◆ BRIEF ◆
Search the entries for the word "trace" and report each line that has it.

(Collected data)
□ □ □ □ □ □ □
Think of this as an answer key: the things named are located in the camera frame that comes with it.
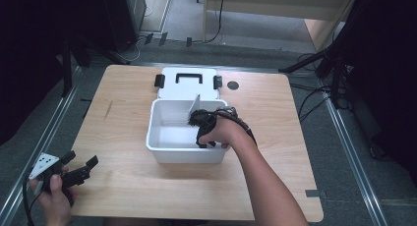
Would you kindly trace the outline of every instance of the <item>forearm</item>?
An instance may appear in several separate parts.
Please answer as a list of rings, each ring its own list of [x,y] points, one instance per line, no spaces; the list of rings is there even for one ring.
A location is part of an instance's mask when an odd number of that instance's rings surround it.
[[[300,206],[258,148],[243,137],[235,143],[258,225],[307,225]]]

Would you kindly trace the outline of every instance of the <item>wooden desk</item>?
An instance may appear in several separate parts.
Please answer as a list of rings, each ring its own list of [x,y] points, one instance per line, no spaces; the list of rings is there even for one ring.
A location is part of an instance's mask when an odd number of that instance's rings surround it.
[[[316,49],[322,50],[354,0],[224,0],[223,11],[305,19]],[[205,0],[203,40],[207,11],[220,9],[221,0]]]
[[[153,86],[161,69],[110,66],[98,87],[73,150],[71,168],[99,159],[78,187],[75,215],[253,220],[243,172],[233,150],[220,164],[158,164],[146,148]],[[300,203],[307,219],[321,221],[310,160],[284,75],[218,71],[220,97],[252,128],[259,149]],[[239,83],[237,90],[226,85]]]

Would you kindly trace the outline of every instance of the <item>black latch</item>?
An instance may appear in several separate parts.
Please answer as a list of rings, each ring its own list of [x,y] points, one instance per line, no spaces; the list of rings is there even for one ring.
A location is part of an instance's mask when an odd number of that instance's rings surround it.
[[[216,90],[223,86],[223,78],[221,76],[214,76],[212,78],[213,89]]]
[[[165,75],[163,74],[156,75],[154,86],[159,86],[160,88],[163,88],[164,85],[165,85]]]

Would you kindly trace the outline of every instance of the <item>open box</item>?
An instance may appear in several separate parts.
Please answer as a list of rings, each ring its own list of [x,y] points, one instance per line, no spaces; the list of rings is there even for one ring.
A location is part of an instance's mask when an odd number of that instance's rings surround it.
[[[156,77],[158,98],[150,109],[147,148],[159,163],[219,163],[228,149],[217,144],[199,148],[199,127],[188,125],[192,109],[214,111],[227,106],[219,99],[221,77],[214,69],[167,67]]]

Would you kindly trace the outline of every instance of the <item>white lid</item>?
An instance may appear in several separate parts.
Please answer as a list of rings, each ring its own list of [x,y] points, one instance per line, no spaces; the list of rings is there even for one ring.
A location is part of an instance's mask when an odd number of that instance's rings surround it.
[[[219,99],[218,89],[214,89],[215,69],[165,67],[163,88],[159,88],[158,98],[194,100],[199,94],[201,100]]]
□ □ □ □ □ □ □
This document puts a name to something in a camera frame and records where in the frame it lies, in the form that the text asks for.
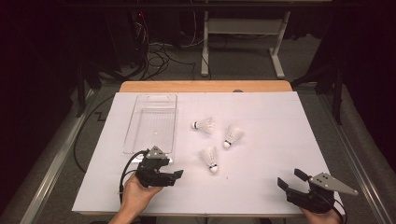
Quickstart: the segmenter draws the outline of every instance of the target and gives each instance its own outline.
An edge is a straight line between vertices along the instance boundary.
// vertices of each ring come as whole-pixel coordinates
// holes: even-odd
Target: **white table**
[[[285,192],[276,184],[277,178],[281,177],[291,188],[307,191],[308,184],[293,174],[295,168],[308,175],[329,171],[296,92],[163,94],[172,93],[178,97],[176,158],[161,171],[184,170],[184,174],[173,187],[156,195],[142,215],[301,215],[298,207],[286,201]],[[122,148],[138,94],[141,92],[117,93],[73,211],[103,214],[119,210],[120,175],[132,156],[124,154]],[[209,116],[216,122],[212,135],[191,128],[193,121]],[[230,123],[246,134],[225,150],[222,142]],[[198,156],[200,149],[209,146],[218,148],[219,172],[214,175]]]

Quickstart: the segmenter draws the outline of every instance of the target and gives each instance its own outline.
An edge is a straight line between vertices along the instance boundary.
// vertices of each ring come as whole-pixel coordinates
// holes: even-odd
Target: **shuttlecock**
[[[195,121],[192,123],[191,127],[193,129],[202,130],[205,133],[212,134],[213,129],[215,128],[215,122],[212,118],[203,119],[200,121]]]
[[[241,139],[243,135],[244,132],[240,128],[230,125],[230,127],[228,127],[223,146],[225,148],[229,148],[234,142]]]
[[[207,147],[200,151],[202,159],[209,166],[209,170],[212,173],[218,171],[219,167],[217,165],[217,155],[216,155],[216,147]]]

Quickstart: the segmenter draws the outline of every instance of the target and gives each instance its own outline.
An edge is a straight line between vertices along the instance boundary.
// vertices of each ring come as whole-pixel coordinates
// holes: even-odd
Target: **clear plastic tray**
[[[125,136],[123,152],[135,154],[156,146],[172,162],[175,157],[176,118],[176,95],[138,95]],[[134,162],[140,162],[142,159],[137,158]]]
□ □ □ □ □ □ □
◆ SOLUTION FOR THIS EXERCISE ◆
Would you kindly trace the outline of every instance of the <item>forearm</item>?
Would you kindly trace the outline of every instance of the <item>wooden desk</item>?
Would you kindly trace the outline of every instance of the <item>black latch</item>?
Would you kindly trace the outline of every instance of the <item>open box</item>?
Would you kindly trace the outline of every instance of the <item>white lid</item>?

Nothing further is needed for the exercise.